**EXERCISE DIRECTIONS:**
Please output each entry exactly as it appears.

Records from a data collection
════════

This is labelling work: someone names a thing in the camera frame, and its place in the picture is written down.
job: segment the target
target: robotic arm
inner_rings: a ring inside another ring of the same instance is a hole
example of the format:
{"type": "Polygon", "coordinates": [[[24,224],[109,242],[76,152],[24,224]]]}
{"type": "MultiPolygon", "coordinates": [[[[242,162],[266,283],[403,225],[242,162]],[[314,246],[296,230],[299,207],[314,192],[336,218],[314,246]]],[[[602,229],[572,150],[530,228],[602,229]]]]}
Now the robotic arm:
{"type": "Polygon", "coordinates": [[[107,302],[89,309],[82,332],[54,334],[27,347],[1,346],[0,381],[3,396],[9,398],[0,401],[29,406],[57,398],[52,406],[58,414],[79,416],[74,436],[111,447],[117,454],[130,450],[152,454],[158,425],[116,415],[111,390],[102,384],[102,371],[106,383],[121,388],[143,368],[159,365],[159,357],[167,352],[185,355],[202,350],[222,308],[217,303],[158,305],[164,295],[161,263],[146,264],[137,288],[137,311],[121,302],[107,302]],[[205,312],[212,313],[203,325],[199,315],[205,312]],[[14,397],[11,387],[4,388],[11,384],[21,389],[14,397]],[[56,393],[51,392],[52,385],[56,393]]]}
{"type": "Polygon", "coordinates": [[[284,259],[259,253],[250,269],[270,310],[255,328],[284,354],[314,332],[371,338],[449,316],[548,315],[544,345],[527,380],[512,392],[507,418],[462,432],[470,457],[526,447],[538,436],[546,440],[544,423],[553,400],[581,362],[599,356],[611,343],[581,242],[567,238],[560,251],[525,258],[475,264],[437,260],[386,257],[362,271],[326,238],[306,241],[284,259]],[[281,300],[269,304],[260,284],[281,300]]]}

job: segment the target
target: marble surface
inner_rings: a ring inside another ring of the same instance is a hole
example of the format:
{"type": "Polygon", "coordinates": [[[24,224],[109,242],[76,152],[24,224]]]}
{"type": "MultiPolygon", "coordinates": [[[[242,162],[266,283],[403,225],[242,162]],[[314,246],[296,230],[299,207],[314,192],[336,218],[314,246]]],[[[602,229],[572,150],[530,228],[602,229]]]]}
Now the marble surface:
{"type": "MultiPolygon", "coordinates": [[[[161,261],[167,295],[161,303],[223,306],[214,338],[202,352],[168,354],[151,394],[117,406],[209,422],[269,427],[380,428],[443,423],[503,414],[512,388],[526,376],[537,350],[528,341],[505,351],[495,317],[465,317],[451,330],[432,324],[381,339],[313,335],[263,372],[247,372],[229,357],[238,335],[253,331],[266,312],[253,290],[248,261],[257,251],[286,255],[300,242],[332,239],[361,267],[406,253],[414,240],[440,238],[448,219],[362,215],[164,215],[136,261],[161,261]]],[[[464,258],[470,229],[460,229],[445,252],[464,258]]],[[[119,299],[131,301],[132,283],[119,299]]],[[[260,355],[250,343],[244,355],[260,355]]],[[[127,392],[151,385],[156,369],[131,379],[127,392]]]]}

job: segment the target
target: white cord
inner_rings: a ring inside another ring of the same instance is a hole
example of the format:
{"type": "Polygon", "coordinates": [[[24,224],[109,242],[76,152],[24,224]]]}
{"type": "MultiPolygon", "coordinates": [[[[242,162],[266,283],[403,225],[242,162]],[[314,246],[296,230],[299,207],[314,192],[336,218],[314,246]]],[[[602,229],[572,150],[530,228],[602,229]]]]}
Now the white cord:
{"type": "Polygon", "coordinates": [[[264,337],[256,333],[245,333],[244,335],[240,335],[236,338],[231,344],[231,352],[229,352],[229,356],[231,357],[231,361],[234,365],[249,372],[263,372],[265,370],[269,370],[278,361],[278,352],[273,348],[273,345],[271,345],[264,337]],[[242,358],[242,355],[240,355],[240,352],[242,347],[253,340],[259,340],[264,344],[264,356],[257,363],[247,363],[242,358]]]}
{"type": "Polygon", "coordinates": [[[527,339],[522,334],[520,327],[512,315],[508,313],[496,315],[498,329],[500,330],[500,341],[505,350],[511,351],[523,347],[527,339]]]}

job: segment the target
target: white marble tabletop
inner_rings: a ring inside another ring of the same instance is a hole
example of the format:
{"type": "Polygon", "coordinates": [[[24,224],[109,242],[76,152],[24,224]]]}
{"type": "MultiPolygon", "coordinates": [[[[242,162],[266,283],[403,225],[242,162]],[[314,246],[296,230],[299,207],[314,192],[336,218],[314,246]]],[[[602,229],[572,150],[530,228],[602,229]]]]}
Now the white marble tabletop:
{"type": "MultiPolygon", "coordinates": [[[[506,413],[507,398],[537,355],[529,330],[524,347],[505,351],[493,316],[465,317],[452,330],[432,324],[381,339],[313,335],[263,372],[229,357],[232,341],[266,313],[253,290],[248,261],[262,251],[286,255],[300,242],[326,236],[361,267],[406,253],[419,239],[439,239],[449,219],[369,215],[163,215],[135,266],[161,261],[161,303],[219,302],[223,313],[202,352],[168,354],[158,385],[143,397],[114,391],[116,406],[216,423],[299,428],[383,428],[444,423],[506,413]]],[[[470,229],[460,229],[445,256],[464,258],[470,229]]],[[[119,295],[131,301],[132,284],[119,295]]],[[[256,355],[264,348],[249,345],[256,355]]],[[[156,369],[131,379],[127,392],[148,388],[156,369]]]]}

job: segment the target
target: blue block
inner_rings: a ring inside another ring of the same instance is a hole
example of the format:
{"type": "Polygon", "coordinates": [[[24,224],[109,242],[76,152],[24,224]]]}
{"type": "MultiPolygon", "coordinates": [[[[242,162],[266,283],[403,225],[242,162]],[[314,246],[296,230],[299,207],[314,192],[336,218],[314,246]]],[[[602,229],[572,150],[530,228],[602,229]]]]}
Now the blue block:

════════

**RESPONSE BOX:**
This is labelling work: someone names a thing in the camera frame, and its place in the picture is written down.
job: segment the target
target: robotic arm
inner_rings: a ring inside another ring of the same instance is a hole
example of the format:
{"type": "Polygon", "coordinates": [[[24,224],[109,242],[76,152],[24,224]]]}
{"type": "MultiPolygon", "coordinates": [[[[242,162],[266,283],[403,225],[242,162]],[[314,246],[296,230],[299,207],[314,192],[336,218],[314,246]]],[[[602,229],[572,150],[530,228],[602,229]]]]}
Now the robotic arm:
{"type": "Polygon", "coordinates": [[[107,302],[89,309],[82,332],[54,334],[27,347],[1,346],[0,381],[3,396],[9,398],[0,401],[29,406],[57,398],[52,406],[58,414],[79,416],[74,436],[111,447],[117,454],[130,450],[152,454],[158,425],[116,415],[111,390],[102,384],[102,371],[106,383],[121,388],[143,368],[159,365],[159,357],[167,352],[185,355],[202,350],[222,308],[217,303],[158,305],[164,295],[161,263],[146,264],[137,288],[137,311],[121,302],[107,302]],[[205,312],[212,313],[203,325],[199,315],[205,312]],[[14,397],[11,387],[4,388],[11,384],[21,389],[14,397]],[[56,393],[51,392],[52,385],[56,393]]]}
{"type": "Polygon", "coordinates": [[[284,259],[259,253],[250,269],[270,310],[255,328],[284,354],[314,332],[371,338],[449,316],[548,315],[544,345],[527,380],[512,392],[507,418],[462,432],[470,457],[526,447],[538,436],[546,440],[544,423],[553,400],[581,362],[599,356],[611,343],[581,242],[567,238],[560,251],[525,258],[475,264],[437,260],[386,257],[362,271],[326,238],[306,241],[284,259]],[[281,300],[269,304],[260,284],[281,300]]]}

job: segment the target
target: marble surface
inner_rings: a ring inside another ring of the same instance is a hole
example of the format:
{"type": "Polygon", "coordinates": [[[24,224],[109,242],[76,152],[24,224]]]}
{"type": "MultiPolygon", "coordinates": [[[[242,162],[266,283],[403,225],[242,162]],[[314,246],[296,230],[299,207],[314,192],[336,218],[314,246]]],[[[602,229],[572,150],[530,228],[602,229]]]]}
Now the marble surface:
{"type": "MultiPolygon", "coordinates": [[[[161,261],[167,295],[161,303],[223,306],[214,338],[202,352],[168,354],[151,394],[117,406],[209,422],[269,427],[380,428],[443,423],[503,414],[512,388],[526,376],[537,350],[528,341],[505,351],[495,317],[465,317],[451,330],[432,324],[381,339],[313,335],[263,372],[247,372],[229,357],[238,335],[253,331],[266,312],[253,290],[248,261],[257,251],[286,255],[300,242],[332,239],[361,267],[406,253],[414,240],[440,238],[448,219],[362,215],[164,215],[136,261],[161,261]]],[[[464,258],[470,229],[460,229],[445,252],[464,258]]],[[[119,299],[131,301],[132,283],[119,299]]],[[[260,355],[250,343],[244,355],[260,355]]],[[[127,392],[151,385],[156,369],[131,379],[127,392]]]]}

job: segment the target
target: white cord
inner_rings: a ring inside another ring of the same instance is a hole
example of the format:
{"type": "Polygon", "coordinates": [[[24,224],[109,242],[76,152],[24,224]]]}
{"type": "MultiPolygon", "coordinates": [[[[242,162],[266,283],[403,225],[242,162]],[[314,246],[296,230],[299,207],[314,192],[336,218],[314,246]]],[[[602,229],[572,150],[530,228],[602,229]]]]}
Now the white cord:
{"type": "Polygon", "coordinates": [[[264,337],[256,333],[245,333],[244,335],[240,335],[236,338],[231,344],[231,352],[229,352],[229,356],[231,357],[231,361],[234,365],[249,372],[263,372],[265,370],[269,370],[278,361],[278,352],[273,348],[273,345],[271,345],[264,337]],[[242,358],[242,355],[240,355],[240,352],[242,347],[253,340],[259,340],[264,344],[264,356],[257,363],[247,363],[242,358]]]}
{"type": "Polygon", "coordinates": [[[527,339],[522,334],[520,327],[512,315],[508,313],[496,315],[498,329],[500,330],[500,341],[505,350],[511,351],[523,347],[527,339]]]}

job: segment the target
target: white marble tabletop
inner_rings: a ring inside another ring of the same instance is a hole
example of the format:
{"type": "Polygon", "coordinates": [[[24,224],[109,242],[76,152],[24,224]]]}
{"type": "MultiPolygon", "coordinates": [[[[242,162],[266,283],[403,225],[242,162]],[[314,246],[296,230],[299,207],[314,192],[336,218],[314,246]]],[[[602,229],[572,150],[530,228],[602,229]]]]}
Now the white marble tabletop:
{"type": "MultiPolygon", "coordinates": [[[[506,413],[507,398],[537,355],[529,330],[524,347],[505,351],[493,316],[465,317],[452,330],[432,324],[381,339],[313,335],[263,372],[229,357],[232,341],[266,313],[253,290],[248,261],[262,251],[286,255],[300,242],[326,236],[361,267],[406,253],[419,239],[439,239],[449,219],[369,215],[163,215],[135,266],[161,261],[161,303],[219,302],[223,313],[202,352],[168,354],[158,385],[143,397],[114,391],[116,406],[216,423],[299,428],[383,428],[444,423],[506,413]]],[[[470,229],[460,229],[445,256],[464,258],[470,229]]],[[[119,295],[131,301],[132,284],[119,295]]],[[[256,355],[264,348],[249,345],[256,355]]],[[[156,369],[131,379],[127,392],[148,388],[156,369]]]]}

job: segment the target
target: blue block
inner_rings: a ring inside another ring of the same instance is a hole
example of the format:
{"type": "Polygon", "coordinates": [[[24,224],[109,242],[76,152],[24,224]]]}
{"type": "MultiPolygon", "coordinates": [[[[242,162],[266,283],[403,225],[242,162]],[[314,246],[296,230],[299,207],[314,192],[336,218],[314,246]]],[[[602,229],[572,150],[530,228],[602,229]]]]}
Now the blue block:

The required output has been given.